Your answer must contain each line of the data, copied exactly.

◆ **AVAILABLE DATA**:

***

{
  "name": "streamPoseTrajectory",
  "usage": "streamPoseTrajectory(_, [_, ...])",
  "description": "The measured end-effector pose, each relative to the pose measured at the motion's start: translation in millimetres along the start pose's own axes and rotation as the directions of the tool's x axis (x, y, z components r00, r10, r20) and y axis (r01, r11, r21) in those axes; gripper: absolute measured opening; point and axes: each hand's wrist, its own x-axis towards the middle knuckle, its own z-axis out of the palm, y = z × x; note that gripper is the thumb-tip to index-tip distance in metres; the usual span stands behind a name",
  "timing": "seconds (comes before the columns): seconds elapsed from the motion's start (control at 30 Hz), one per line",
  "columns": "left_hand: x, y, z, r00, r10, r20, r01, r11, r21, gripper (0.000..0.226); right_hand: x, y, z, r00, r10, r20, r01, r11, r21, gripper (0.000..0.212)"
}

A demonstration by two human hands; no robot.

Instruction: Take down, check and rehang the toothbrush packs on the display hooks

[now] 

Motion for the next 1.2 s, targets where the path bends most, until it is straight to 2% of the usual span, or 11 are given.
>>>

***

◆ **REPLY TO THE EXERCISE**:
{
  "name": "streamPoseTrajectory",
  "usage": "streamPoseTrajectory(_, [_, ...])",
  "description": "The measured end-effector pose, each relative to the pose measured at the motion's start: translation in millimetres along the start pose's own axes and rotation as the directions of the tool's x axis (x, y, z components r00, r10, r20) and y axis (r01, r11, r21) in those axes; gripper: absolute measured opening; point and axes: each hand's wrist, its own x-axis towards the middle knuckle, its own z-axis out of the palm, y = z × x; note that gripper is the thumb-tip to index-tip distance in metres; the usual span stands behind a name",
  "timing": "seconds (comes before the columns): seconds elapsed from the motion's start (control at 30 Hz), one per line",
  "columns": "left_hand: x, y, z, r00, r10, r20, r01, r11, r21, gripper (0.000..0.226); right_hand: x, y, z, r00, r10, r20, r01, r11, r21, gripper (0.000..0.212)"
}

A demonstration by two human hands; no robot.

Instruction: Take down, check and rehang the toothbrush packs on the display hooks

[now] 

Motion for the next 1.2 s, targets where the path bends most, until it is straight to 2% of the usual span, or 11 are given.
>>>

Nothing more is needed to complete the output.